Question

The graph is supposed to show f(x)=3sin(x/4+1)-1/2. Which of the following are correctly represented in the graph? Select all that apply. (2 answers)
a. the amplitude
b. the vertical shift
c. the horizontal shift
d. the period
e. the horizontal expansion or compression

Answer 1

Amplitude is correct
The vertical shift is correct
and the horizontal shift is correct

Answer 2

Answer:

a , b, c are only applicable in graph.

Step-by-step explanation:

Given : The function  $f(x)=3sin(\frac{x}{4}+1)-\frac{1}{2}$

To find : Which of the following are correctly represented in the graph?

Solution :

General form of sin function is $y=A sin(B(x-C)+D$

Where A is the amplitude

$B=\frac{2\pi}{\text{Period}}$

D is the vertical shift.    

C is the horizontal shift or phase shift.

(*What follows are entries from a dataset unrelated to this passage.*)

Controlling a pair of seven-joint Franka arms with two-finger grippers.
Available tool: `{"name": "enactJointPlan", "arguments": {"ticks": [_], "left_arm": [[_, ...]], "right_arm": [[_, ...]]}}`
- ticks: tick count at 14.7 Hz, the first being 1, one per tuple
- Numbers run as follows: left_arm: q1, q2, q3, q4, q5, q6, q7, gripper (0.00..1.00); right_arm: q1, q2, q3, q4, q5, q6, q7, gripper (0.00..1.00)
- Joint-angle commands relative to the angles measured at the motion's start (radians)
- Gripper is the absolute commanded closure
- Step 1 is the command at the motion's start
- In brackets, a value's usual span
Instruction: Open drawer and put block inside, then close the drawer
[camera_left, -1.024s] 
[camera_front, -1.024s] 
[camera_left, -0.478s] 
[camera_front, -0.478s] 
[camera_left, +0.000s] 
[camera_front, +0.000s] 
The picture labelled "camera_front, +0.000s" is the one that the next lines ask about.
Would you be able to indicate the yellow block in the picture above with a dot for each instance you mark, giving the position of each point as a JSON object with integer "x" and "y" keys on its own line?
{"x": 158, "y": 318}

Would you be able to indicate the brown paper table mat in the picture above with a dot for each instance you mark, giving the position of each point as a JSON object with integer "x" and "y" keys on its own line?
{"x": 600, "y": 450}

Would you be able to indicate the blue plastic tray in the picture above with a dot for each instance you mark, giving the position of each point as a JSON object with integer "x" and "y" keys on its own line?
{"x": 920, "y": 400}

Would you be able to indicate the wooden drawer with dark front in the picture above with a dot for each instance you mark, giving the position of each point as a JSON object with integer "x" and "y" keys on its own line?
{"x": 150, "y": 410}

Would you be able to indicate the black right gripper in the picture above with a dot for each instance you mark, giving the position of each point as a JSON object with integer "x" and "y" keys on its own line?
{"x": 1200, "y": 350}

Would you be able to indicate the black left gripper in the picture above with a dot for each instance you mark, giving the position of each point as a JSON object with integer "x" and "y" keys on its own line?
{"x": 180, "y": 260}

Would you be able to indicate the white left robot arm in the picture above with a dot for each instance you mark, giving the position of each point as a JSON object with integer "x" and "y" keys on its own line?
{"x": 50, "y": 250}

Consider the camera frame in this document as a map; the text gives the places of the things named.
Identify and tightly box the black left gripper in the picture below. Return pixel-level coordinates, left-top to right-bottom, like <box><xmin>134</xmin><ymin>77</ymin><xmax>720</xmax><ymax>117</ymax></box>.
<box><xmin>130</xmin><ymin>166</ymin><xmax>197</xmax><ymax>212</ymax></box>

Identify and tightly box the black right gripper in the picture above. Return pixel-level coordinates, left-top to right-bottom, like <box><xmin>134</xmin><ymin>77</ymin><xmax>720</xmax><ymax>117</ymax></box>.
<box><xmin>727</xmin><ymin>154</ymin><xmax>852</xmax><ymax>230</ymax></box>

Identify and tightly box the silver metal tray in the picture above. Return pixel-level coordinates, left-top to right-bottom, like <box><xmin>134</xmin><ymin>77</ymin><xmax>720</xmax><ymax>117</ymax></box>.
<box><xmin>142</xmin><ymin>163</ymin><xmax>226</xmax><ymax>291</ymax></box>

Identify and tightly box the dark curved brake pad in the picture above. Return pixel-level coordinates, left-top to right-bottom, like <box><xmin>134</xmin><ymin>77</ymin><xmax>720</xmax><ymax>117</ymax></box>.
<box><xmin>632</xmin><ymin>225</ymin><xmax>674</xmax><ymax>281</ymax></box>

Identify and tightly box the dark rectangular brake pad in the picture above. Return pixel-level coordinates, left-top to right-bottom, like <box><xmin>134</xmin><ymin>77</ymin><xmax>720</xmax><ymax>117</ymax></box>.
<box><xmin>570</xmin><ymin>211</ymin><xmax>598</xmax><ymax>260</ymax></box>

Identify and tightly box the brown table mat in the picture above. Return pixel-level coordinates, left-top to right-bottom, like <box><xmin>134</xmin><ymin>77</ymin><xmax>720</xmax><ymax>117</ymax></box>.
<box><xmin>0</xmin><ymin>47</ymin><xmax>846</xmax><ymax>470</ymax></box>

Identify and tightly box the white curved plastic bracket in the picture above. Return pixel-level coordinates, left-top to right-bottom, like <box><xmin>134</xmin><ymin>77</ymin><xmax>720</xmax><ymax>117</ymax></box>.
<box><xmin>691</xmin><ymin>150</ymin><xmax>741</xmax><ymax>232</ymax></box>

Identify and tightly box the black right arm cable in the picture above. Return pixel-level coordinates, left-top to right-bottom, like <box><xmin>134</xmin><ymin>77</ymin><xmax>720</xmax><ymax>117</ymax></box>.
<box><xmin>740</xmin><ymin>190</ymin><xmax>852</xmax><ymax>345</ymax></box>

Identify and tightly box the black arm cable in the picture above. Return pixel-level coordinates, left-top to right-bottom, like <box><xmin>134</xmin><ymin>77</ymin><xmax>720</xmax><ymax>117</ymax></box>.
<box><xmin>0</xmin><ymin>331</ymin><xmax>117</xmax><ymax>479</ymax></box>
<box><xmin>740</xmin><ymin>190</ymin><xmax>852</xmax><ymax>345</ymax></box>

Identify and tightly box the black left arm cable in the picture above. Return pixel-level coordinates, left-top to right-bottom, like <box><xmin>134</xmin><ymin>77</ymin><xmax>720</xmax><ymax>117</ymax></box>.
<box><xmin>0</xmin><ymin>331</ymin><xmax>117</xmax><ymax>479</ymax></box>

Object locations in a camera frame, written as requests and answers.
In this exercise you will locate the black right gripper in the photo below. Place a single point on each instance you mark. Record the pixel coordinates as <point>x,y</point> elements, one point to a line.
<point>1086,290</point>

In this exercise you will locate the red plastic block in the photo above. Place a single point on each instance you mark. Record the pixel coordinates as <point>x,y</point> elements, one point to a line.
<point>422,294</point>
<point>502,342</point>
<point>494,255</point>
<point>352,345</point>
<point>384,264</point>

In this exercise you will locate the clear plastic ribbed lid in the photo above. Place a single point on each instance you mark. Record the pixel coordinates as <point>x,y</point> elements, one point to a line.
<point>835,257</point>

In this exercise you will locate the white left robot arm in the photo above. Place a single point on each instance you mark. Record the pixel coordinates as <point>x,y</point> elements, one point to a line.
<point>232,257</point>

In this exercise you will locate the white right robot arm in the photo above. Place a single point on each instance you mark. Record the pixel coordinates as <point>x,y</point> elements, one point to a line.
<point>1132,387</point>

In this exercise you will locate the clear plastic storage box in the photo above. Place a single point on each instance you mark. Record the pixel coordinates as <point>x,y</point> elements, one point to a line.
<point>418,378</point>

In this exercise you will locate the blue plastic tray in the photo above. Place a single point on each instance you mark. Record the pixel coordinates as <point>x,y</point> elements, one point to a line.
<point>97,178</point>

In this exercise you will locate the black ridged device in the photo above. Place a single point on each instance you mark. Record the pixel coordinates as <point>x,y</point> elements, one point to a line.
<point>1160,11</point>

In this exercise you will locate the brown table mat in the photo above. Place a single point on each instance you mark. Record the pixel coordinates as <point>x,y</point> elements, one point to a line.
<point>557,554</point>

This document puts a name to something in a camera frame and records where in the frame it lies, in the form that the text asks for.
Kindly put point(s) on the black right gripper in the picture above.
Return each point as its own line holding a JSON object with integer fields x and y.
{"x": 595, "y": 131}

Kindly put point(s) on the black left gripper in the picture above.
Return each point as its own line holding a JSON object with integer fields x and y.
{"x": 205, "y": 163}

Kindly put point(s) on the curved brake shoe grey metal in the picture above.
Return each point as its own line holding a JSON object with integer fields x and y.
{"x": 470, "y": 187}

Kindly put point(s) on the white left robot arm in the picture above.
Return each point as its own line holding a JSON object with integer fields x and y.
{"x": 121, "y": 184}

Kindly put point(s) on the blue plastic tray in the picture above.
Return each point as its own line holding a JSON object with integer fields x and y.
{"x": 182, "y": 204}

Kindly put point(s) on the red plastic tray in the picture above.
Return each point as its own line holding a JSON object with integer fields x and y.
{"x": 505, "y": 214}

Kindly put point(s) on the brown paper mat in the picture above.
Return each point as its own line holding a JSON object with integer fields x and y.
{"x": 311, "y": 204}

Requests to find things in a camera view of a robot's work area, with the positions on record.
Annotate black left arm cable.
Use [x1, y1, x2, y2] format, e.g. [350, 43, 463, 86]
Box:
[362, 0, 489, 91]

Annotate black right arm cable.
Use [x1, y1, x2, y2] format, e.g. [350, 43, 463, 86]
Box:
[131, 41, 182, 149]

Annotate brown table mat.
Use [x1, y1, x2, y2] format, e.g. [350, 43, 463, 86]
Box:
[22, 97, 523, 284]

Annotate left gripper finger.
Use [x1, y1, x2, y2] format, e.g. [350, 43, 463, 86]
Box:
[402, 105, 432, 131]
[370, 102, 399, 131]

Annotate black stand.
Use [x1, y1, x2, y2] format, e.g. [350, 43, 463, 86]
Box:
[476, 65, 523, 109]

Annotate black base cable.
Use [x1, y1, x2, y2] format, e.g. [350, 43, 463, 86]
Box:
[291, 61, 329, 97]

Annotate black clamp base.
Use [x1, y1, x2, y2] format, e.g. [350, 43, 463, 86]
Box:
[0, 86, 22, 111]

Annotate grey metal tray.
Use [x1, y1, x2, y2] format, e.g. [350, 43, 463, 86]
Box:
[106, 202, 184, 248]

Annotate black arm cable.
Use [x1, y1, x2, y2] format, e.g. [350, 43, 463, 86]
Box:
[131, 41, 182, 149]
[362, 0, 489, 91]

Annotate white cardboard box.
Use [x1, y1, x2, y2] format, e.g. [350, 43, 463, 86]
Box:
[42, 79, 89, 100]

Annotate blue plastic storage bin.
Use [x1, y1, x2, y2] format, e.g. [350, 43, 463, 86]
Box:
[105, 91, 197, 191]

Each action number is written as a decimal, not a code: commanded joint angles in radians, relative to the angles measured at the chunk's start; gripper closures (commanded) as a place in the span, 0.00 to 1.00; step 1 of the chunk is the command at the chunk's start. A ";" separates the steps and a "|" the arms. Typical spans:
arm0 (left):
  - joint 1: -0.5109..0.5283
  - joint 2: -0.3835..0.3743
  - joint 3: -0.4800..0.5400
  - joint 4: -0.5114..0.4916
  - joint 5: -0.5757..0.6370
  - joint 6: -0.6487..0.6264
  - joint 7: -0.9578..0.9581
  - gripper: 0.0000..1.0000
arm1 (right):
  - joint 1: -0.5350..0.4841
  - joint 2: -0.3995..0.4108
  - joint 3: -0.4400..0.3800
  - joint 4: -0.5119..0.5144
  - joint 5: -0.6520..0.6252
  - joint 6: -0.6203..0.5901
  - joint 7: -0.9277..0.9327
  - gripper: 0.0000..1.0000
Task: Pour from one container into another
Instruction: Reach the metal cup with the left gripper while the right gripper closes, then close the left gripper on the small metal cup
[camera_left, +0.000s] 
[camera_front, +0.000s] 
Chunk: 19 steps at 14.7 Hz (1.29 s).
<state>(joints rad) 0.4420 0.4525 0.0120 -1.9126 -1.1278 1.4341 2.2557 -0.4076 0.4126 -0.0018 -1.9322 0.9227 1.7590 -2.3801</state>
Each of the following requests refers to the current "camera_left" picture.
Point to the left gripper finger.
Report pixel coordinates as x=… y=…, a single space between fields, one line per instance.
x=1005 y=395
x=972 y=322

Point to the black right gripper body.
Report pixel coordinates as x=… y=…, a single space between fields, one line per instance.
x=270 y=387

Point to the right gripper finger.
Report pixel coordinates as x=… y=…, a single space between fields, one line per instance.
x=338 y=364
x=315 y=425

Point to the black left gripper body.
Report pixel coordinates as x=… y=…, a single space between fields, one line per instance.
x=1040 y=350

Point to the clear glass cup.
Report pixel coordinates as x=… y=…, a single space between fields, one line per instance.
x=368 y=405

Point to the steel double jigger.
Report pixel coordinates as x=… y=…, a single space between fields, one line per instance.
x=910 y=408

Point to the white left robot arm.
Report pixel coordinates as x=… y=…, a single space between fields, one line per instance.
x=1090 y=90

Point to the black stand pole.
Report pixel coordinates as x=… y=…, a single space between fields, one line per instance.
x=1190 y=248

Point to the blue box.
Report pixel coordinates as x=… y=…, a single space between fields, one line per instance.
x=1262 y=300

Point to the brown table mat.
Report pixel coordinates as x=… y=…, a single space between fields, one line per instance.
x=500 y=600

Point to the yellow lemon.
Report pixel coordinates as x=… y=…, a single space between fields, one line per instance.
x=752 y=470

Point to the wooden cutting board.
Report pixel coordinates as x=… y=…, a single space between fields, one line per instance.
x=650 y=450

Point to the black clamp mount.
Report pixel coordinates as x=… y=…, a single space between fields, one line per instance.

Comparing with the general form:      

$f(x)=3sin(\frac{x}{4}+1)-\frac{1}{2}$

Transform little bit we get,

$f(x)=3sin(\frac{1}{4}(x-(-4)))-\frac{1}{2}$

a. Amplitude is $A=3$

It is correct.

b. Vertical shift is $D= -\frac{1}{2}$

it is correct.

c. Horizontal shift $C=-4$

It is correct.

d. Period is $P=\frac{2\pi}{B}$

$P=\frac{2\pi}{\frac{1}{4}}$    

$P=8\pi$    

It is not correct .

Actual period in graph is $2\pi$

e. The horizontal expansion or compression

It also not correct because period is not correct.

The expansion and compression depends on the period.

Therefore, a , b, c are only applicable in the graph.